The sensory mechanism is that our eyes implement bottom-up selective attention from Linda’s description due to the words, “outspoken, very bright, concerned, and social justice,” to name a few.  These words and their combination thereof strongly hint of women’s rights and equality, and very little else.  This sends a top-down selective attention match to the womens’ rights/feminist primary output category.
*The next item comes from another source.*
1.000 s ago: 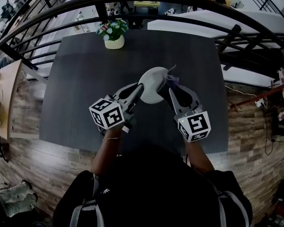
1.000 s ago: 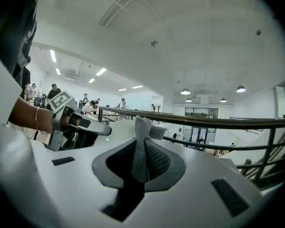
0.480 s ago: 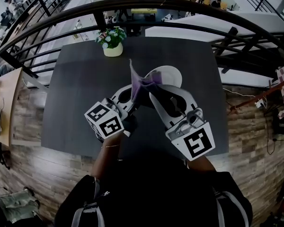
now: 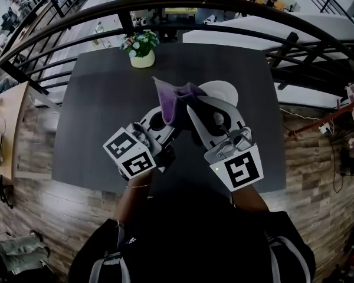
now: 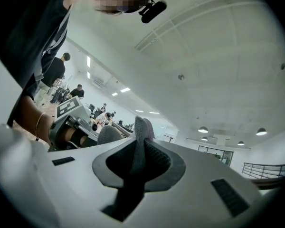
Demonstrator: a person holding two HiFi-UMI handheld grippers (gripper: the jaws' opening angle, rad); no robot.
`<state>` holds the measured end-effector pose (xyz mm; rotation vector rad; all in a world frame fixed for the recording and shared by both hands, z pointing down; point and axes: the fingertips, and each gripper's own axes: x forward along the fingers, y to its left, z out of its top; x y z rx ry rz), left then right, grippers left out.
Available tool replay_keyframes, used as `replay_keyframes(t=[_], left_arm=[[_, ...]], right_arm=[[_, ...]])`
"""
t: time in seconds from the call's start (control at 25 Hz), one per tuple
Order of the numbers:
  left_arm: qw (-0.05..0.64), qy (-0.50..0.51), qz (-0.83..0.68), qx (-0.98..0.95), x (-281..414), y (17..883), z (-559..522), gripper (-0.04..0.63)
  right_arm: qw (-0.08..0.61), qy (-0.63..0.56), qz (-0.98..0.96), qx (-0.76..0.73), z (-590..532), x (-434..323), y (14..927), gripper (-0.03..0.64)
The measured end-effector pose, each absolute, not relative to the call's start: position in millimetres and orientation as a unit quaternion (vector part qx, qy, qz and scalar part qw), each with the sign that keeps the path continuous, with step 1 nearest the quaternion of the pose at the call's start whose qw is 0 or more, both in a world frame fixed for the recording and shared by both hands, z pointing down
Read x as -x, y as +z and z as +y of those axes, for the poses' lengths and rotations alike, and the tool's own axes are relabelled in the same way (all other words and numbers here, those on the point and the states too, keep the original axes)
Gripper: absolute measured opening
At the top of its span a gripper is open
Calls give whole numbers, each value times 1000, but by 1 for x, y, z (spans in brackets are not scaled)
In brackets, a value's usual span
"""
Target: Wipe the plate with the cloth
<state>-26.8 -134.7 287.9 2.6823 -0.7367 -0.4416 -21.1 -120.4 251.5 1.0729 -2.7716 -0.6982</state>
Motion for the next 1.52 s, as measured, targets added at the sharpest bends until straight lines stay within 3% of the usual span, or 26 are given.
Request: replay_keyframes(t=[1.16,1.52], left_arm=[[145,-159,-268,-939,36,276,-136,20],[150,-163,-292,-930,52,278,-140,16]], right_arm=[[76,-188,-846,-494,-162,-75,264,40],[32,-198,-829,-522,-150,-103,240,40]])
Linda is predicted to be primarily a feminist first, with other daily work and hobbies as secondary characteristics.  Readers would freely describe Linda as being an active member of society focused on feminist ideals.  A Feminist bank teller produces the best match.  The additional words of “bank” and “teller” are simply distracters.  Whereas word search logic dictates that “Feminist AND Bank AND Teller” is a more restrictive subset of “Bank AND Teller,” a top-down-bottom-up selective attention behavioral prediction dictates that “Feminist <something something>” is not the same as “Bank Teller”   

 

As discussed in earlier papers, a (statistical) natural language processing with top-down and bottom-up selective attention mechanisms is not simply an enhancement to a logical text pattern search.  It is a human behavioral system predictive model that not simply identifies a “lazy brain” bias that needs to be guarded against but a dynamic model of how humans make decisions regardless of any particular static fixed “rightness” and “accuracy” perspective of the day.